Well, I never…and probably never will to be quite honest. Today has been “one of those days” to say the least, but I am so glad for it. It was a day of affirmations and confirmations.

I now know that I know what I thought I knew and am, in fact, not a fool at all. I have not been duped, doped or tricked. I have not been punked, scammed or bamboozled. Instead, I now know – undeniably and without question – that my third eye, my sixth sense, my Spirit, my Intuition goes before me and knows what I refuse to admit that I know. It has seen and understands those things I don’t want to believe – about myself and others.

Allow me to give you an example. Many of you have heard me refer to my ex-husband…you know the one who gave me a great deal of grief this past year (and the years before) as most husbands are wont to do. Well, it seems I was a little premature in my claim of him as an ex. Yes, EX-husband would be a misnomer.

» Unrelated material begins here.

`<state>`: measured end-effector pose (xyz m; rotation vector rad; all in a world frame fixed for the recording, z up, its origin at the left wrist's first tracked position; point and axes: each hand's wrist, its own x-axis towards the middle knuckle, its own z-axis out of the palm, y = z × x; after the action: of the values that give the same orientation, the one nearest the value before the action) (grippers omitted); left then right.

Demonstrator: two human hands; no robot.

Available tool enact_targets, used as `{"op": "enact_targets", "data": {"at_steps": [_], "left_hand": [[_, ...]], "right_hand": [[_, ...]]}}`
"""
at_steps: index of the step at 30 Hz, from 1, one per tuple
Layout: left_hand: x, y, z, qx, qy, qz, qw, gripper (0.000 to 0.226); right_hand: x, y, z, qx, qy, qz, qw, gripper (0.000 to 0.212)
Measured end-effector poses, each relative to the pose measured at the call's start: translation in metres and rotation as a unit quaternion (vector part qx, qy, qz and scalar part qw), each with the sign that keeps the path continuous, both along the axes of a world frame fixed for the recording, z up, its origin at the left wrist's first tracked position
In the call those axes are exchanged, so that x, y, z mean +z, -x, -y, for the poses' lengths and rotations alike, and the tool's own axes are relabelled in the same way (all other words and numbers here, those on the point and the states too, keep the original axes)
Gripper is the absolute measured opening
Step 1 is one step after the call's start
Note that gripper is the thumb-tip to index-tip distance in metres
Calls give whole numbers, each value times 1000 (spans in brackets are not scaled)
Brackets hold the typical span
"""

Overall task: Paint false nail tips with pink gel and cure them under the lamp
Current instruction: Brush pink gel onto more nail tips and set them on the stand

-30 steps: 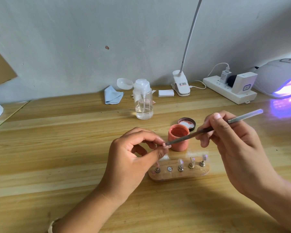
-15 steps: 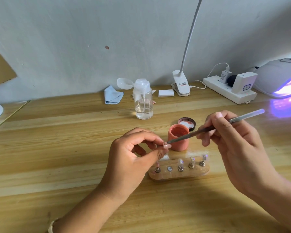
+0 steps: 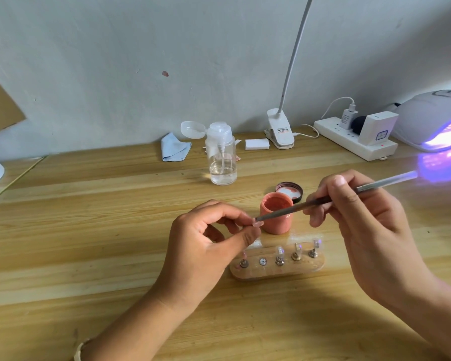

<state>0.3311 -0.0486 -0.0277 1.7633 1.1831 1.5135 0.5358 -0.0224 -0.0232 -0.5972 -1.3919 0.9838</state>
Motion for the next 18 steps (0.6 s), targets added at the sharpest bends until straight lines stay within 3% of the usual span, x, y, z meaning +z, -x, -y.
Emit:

You see, though I filed for a divorce it was denied. I was told I didn’t have proper evidence for the grounds which I filed (adultery). Though I had all the Facebook posts, letters, pictures, emails, etc. from his former mistress; because I did not have a signed affidavit from her stating that they were indeed involved, my case was dismissed.

Now, what I should have learned from this lesson is that people can get over on you. They can do what they want, when they want, all in your face, and when you try to do something about it – try to remove yourself from the madness they attempt to impose upon your life – there will be no release , no retribution.

Well, that’s not what I got from this experience at all! Nope, that wasn’t my revelation even in the slightest. Instead, what I came to is that people can get over but they can’t get by.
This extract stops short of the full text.